All of the data must be retyped exactly, with nothing left out.

__Information__:
_ _ _ _ _ _ _

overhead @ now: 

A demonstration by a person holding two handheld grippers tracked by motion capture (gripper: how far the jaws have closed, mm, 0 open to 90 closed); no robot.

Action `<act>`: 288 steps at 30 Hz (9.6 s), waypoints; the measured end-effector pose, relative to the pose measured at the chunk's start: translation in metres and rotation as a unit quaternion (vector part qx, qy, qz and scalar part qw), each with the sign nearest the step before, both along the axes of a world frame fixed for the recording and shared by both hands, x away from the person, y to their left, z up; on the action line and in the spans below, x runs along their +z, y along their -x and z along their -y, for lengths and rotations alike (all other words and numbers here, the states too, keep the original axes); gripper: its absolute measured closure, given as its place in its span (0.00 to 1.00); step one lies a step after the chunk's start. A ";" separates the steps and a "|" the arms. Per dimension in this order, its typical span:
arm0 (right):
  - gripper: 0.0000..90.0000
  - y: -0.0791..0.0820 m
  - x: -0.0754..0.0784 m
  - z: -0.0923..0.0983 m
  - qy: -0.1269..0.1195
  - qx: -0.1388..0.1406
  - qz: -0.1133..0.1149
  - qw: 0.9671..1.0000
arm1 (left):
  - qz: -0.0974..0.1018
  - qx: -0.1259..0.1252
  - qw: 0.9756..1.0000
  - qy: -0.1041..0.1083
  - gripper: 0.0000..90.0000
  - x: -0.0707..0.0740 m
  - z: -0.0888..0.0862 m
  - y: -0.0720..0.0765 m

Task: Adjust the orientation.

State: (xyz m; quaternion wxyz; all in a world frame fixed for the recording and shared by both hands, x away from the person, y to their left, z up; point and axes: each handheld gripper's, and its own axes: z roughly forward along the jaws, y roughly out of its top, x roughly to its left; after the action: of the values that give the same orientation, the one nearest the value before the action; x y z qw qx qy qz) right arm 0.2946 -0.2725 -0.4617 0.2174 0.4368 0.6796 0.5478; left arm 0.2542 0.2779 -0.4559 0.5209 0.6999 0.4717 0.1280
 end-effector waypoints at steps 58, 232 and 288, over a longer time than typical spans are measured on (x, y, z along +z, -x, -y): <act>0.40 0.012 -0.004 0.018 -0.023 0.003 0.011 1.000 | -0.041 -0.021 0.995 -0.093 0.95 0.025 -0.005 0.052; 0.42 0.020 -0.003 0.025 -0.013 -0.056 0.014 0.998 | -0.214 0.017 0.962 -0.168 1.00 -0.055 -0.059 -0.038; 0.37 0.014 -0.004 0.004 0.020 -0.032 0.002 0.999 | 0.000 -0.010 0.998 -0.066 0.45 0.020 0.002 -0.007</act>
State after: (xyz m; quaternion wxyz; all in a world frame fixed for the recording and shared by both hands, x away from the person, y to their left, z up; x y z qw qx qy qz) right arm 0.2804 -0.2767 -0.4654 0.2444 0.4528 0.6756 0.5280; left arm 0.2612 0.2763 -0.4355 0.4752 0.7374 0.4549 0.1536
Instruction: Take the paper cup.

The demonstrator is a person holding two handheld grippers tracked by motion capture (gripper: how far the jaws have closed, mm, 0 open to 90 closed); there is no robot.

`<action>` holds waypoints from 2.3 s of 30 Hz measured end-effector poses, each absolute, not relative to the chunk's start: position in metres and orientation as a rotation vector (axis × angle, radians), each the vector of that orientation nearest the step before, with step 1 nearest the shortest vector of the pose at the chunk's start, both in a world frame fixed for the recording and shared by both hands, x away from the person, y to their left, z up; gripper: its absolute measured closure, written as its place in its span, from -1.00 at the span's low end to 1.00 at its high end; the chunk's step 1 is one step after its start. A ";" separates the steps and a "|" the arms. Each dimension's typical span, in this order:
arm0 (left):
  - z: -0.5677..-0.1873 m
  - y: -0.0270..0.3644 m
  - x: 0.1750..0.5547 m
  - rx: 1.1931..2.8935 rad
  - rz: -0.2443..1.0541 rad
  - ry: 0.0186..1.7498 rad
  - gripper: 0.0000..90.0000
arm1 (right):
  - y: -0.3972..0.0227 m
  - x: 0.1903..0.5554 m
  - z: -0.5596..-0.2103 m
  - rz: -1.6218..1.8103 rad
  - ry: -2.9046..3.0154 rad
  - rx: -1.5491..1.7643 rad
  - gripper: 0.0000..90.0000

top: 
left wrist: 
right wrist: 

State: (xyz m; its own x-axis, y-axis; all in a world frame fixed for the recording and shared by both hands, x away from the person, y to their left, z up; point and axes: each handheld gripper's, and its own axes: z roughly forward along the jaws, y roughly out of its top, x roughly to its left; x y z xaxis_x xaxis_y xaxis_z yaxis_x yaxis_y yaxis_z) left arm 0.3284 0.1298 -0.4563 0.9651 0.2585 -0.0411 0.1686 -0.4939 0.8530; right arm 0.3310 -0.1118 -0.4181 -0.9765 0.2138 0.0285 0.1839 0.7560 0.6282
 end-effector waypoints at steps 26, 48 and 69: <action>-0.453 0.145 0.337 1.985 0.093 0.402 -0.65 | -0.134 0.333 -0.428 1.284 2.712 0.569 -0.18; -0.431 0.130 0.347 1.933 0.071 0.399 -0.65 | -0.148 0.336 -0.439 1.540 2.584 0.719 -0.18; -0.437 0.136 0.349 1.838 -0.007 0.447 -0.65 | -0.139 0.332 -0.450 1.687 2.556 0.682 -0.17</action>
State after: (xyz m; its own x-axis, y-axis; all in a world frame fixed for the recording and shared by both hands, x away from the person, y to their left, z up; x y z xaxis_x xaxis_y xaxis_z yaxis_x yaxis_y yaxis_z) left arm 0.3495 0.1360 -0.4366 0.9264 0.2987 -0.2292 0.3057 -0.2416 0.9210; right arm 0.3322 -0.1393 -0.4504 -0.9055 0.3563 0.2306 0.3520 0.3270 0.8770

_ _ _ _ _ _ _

__Solution to the exercise__:
overhead @ now: 

A demonstration by a person holding two handheld grippers tracked by motion capture (gripper: how far the jaws have closed, mm, 0 open to 90 closed); no robot.

Action `<act>`: 288 steps at 30 Hz (9.6 s), waypoints; the measured end-effector pose, relative to the pose measured at the chunk's start: translation in metres and rotation as a unit quaternion (vector part qx, qy, qz and scalar part qw), each with the sign nearest the step before, both along the axes of a world frame fixed for the recording and shared by both hands, x away from the person, y to their left, z up; on the action line and in the spans below, x runs along their +z, y along their -x and z along their -y, for lengths and rotations alike (all other words and numbers here, the states too, keep the original axes); gripper: its absolute measured closure, given as its place in its span (0.00 to 1.00); step one lies a step after the chunk's start. A ";" separates the steps and a "|" the arms. Per dimension in this order, its typical span:
arm0 (right):
  - gripper: 0.0000..90.0000
  - y: -0.0791..0.0820 m
  - x: -0.0754..0.0784 m
  - z: -0.0923..0.0983 m
  - qy: -0.1269..0.1195
  - qx: -0.1388..0.1406
  - qz: -0.1133..0.1149
  - qw: 0.9671..1.0000
arm1 (left):
  - qz: -0.0974..0.1018
  - qx: -0.1259..0.1252
  - qw: 0.9756..1.0000
  - qy: -0.1041..0.1083
  - gripper: 0.0000..90.0000
  - x: -0.0707..0.0740 m
  - z: -0.0888..0.0862 m
  - y: -0.0720..0.0765 m

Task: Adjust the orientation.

State: (xyz m; quaternion wxyz; all in a world frame fixed for the recording and shared by both hands, x away from the person, y to their left, z up; point and axes: each handheld gripper's, and its own axes: z roughly forward along the jaws, y roughly out of its top, x roughly to its left; after the action: of the values that give the same orientation, the one nearest the value before the action; x y z qw qx qy qz) right arm 0.2946 -0.2725 -0.4617 0.2174 0.4368 0.6796 0.5478; left arm 0.2542 0.2779 -0.4559 0.5209 0.6999 0.4717 0.1280
 end-effector waypoints at steps 58, 232 and 288, over a longer time than typical spans are measured on (x, y, z along +z, -x, -y): <act>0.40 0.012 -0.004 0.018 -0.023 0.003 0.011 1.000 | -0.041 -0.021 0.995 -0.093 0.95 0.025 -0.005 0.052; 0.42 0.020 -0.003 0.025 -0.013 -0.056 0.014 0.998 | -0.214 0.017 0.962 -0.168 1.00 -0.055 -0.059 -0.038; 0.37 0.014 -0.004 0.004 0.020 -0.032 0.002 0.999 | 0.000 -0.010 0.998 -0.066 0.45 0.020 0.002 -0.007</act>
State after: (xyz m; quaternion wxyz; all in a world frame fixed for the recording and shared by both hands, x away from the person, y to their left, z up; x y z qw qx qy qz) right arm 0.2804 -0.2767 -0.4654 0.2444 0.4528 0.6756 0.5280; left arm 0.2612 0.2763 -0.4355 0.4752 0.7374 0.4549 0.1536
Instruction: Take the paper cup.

The demonstrator is a person holding two handheld grippers tracked by motion capture (gripper: how far the jaws have closed, mm, 0 open to 90 closed); there is no robot.

`<action>` holds waypoints from 2.3 s of 30 Hz measured end-effector poses, each absolute, not relative to the chunk's start: position in metres and orientation as a rotation vector (axis × angle, radians), each the vector of that orientation nearest the step before, with step 1 nearest the shortest vector of the pose at the chunk's start, both in a world frame fixed for the recording and shared by both hands, x away from the person, y to their left, z up; gripper: its absolute measured closure, written as its place in its span, from -1.00 at the span's low end to 1.00 at its high end; the chunk's step 1 is one step after its start. A ";" separates the steps and a "|" the arms. Each dimension's typical span, in this order:
arm0 (left):
  - z: -0.5677..-0.1873 m
  - y: -0.0270..0.3644 m
  - x: 0.1750..0.5547 m
  - rx: 1.1931..2.8935 rad
  - rz: -0.2443..1.0541 rad
  - ry: 0.0186..1.7498 rad
  - gripper: 0.0000..90.0000
arm1 (right):
  - y: -0.3972..0.0227 m
  - x: 0.1903..0.5554 m
  - z: -0.5596..-0.2103 m
  - rz: -1.6218..1.8103 rad
  - ry: -2.9046..3.0154 rad
  - rx: -1.5491..1.7643 rad
  - gripper: 0.0000..90.0000

top: 
left wrist: 
right wrist: 

State: (xyz m; its own x-axis, y-axis; all in a world frame fixed for the recording and shared by both hands, x away from the person, y to their left, z up; point and axes: each handheld gripper's, and its own axes: z roughly forward along the jaws, y roughly out of its top, x roughly to its left; x y z xaxis_x xaxis_y xaxis_z yaxis_x yaxis_y yaxis_z) left arm 0.3284 0.1298 -0.4563 0.9651 0.2585 -0.0411 0.1686 -0.4939 0.8530; right arm 0.3310 -0.1118 -0.4181 -0.9765 0.2138 0.0285 0.1839 0.7560 0.6282
 end-effector waypoints at steps 26, 48 and 69: <action>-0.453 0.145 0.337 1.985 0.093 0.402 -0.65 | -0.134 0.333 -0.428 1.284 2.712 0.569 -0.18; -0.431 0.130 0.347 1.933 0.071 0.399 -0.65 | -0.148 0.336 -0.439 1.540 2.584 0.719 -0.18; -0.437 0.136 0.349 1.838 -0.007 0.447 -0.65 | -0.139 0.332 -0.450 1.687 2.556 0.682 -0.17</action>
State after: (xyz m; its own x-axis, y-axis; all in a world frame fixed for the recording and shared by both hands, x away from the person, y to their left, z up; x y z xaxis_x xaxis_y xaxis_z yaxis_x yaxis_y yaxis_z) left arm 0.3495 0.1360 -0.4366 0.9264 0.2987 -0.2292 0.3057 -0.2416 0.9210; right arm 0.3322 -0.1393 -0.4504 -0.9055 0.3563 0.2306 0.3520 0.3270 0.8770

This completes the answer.